== WHAT TO WORK ON ==
Give back all of the data verbatim.

== RECORDS PROVIDED ==
━━━━━━━━━━━━━━━━━━━━

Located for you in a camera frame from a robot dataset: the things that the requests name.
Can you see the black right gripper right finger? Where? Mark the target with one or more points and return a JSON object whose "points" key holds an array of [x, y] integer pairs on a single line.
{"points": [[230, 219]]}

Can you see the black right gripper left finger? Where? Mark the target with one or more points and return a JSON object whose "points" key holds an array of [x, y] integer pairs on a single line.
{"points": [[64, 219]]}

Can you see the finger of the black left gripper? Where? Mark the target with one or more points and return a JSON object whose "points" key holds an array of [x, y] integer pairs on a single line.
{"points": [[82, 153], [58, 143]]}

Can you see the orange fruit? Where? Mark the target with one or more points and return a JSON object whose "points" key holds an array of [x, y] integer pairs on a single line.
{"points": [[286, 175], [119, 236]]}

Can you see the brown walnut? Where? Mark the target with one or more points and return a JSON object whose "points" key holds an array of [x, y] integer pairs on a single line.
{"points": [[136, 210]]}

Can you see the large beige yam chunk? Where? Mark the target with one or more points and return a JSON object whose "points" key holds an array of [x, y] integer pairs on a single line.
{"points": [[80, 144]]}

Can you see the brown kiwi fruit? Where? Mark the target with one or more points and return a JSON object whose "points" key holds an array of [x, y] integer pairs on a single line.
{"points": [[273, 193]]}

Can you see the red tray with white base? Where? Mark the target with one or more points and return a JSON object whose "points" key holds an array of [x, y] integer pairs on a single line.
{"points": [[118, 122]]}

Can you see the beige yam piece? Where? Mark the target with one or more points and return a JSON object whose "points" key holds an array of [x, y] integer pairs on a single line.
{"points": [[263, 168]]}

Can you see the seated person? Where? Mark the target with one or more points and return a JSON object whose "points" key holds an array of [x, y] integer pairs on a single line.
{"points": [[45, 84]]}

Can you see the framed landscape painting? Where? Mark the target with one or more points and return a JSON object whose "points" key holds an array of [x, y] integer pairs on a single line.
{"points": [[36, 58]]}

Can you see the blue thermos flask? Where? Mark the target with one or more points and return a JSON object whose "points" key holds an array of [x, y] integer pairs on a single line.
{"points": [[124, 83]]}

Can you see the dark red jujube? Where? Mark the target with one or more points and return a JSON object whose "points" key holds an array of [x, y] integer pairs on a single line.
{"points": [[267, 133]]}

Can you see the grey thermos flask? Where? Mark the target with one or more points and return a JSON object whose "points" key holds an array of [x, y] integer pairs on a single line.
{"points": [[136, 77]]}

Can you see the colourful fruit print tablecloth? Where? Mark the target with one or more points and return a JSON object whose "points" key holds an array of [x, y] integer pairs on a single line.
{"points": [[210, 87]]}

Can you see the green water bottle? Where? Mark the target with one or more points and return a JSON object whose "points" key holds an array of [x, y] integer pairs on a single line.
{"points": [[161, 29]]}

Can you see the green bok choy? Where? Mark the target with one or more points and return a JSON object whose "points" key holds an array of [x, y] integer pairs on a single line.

━━━━━━━━━━━━━━━━━━━━

== THE ANSWER ==
Located for you in a camera frame from a robot dataset: the things that the requests name.
Can you see the black right gripper right finger? Where? Mark the target with one or more points and return a JSON object whose "points" key holds an array of [x, y] integer pairs on a single line.
{"points": [[230, 219]]}

Can you see the black right gripper left finger? Where? Mark the target with one or more points and return a JSON object whose "points" key holds an array of [x, y] integer pairs on a single line.
{"points": [[64, 219]]}

Can you see the finger of the black left gripper? Where? Mark the target with one or more points and return a JSON object whose "points" key holds an array of [x, y] integer pairs on a single line.
{"points": [[82, 153], [58, 143]]}

Can you see the orange fruit? Where? Mark the target with one or more points and return a JSON object whose "points" key holds an array of [x, y] integer pairs on a single line.
{"points": [[286, 175], [119, 236]]}

Can you see the brown walnut? Where? Mark the target with one or more points and return a JSON object whose "points" key holds an array of [x, y] integer pairs on a single line.
{"points": [[136, 210]]}

Can you see the large beige yam chunk? Where? Mark the target with one or more points and return a JSON object whose "points" key holds an array of [x, y] integer pairs on a single line.
{"points": [[80, 144]]}

Can you see the brown kiwi fruit? Where? Mark the target with one or more points and return a JSON object whose "points" key holds an array of [x, y] integer pairs on a single line.
{"points": [[273, 193]]}

Can you see the red tray with white base? Where? Mark the target with one or more points and return a JSON object whose "points" key holds an array of [x, y] integer pairs on a single line.
{"points": [[118, 122]]}

Can you see the beige yam piece? Where? Mark the target with one or more points and return a JSON object whose "points" key holds an array of [x, y] integer pairs on a single line.
{"points": [[263, 168]]}

Can you see the seated person? Where? Mark the target with one or more points and return a JSON object whose "points" key holds an array of [x, y] integer pairs on a single line.
{"points": [[45, 84]]}

Can you see the framed landscape painting? Where? Mark the target with one or more points and return a JSON object whose "points" key holds an array of [x, y] integer pairs on a single line.
{"points": [[36, 58]]}

Can you see the blue thermos flask? Where? Mark the target with one or more points and return a JSON object whose "points" key holds an array of [x, y] integer pairs on a single line.
{"points": [[124, 83]]}

Can you see the dark red jujube? Where? Mark the target with one or more points and return a JSON object whose "points" key holds an array of [x, y] integer pairs on a single line.
{"points": [[267, 133]]}

Can you see the grey thermos flask? Where? Mark the target with one or more points and return a JSON object whose "points" key holds an array of [x, y] integer pairs on a single line.
{"points": [[136, 77]]}

Can you see the colourful fruit print tablecloth? Where? Mark the target with one or more points and return a JSON object whose "points" key holds an array of [x, y] integer pairs on a single line.
{"points": [[210, 87]]}

Can you see the green water bottle? Where? Mark the target with one or more points and return a JSON object whose "points" key holds an array of [x, y] integer pairs on a single line.
{"points": [[161, 29]]}

Can you see the green bok choy? Where? Mark the target with one or more points and return a JSON object whose "points" key holds an array of [x, y] integer pairs on a single line.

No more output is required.